# World Of Warcraft Lag



## Hazmat (Apr 30, 2007)

Hello I would like to see if anyone has any recommendations on how to solve my problem.

I have been having problems with my latency in wow lately. I can't stay connected because of high lag problems inside karazhan and other instances. I have been told by blizzard that its my internet connection and firewall and etc. I have tried opening ports on my firewall and router to no luck. My computer Specs are the following:

Intel Celeron D 3.2Ghz Processor
1528MB Of RaM
GeForce MX 4000 Video Card.

I have a strong feeling it is my video card not being able to handle all whats going on in-game.
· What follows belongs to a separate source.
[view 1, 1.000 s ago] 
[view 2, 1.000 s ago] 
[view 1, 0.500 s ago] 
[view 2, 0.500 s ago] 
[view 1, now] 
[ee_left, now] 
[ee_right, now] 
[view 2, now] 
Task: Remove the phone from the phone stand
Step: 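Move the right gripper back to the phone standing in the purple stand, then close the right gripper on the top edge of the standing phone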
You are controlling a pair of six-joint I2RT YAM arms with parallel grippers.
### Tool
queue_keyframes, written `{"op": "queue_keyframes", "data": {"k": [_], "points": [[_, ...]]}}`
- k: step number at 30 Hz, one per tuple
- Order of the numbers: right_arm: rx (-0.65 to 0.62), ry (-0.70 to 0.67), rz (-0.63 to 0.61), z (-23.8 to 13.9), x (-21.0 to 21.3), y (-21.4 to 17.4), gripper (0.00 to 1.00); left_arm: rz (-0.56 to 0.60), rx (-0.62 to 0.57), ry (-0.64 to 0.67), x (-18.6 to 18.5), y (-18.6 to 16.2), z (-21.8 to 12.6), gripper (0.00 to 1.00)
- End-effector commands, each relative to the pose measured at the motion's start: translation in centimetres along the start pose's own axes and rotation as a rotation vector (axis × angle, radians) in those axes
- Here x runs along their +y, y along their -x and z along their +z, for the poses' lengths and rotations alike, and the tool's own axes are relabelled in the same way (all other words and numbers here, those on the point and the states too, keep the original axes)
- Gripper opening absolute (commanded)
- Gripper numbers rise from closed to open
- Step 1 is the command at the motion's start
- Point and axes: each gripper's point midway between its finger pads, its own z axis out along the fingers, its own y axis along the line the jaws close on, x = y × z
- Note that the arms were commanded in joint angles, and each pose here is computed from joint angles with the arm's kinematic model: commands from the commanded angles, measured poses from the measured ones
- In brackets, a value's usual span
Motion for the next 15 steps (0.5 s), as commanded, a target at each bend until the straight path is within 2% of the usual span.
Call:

I am directly connected to my router via Ethernet Cable so that rules out my internet problem  Anyone have any information on what could be causing this? I still think its my video card but I have no idea ( thats why I'm posting on here to see if anyone thinks the same  ). Anyone with information will greatly help. Thanks


----------



## Hazmat (Apr 30, 2007)

Anyone Have Any Information on whats going on?


----------



## JMarch123 (Dec 15, 2006)

What is the lag like? Is the animation going slow?? Does it seem like it's internet related, like is communication delayed? Or does it seem like it's computer related, ie your game is slowed/stopped.


----------



## Hazmat (Apr 30, 2007)

JMarch123 said:


> What is the lag like? Is the animation going slow?? Does it seem like it's internet related, like is communication delayed? Or does it seem like it's computer related, ie your game is slowed/stopped.


Well it pretty much goes like this. When doing a pull inside karazhan everything slows my latency goes up and it takes forever for me to do anything. The gameplay is VERY delayed and soon after that I disconnect from the game.


----------



## JMarch123 (Dec 15, 2006)

What router are you using?


----------



## Hazmat (Apr 30, 2007)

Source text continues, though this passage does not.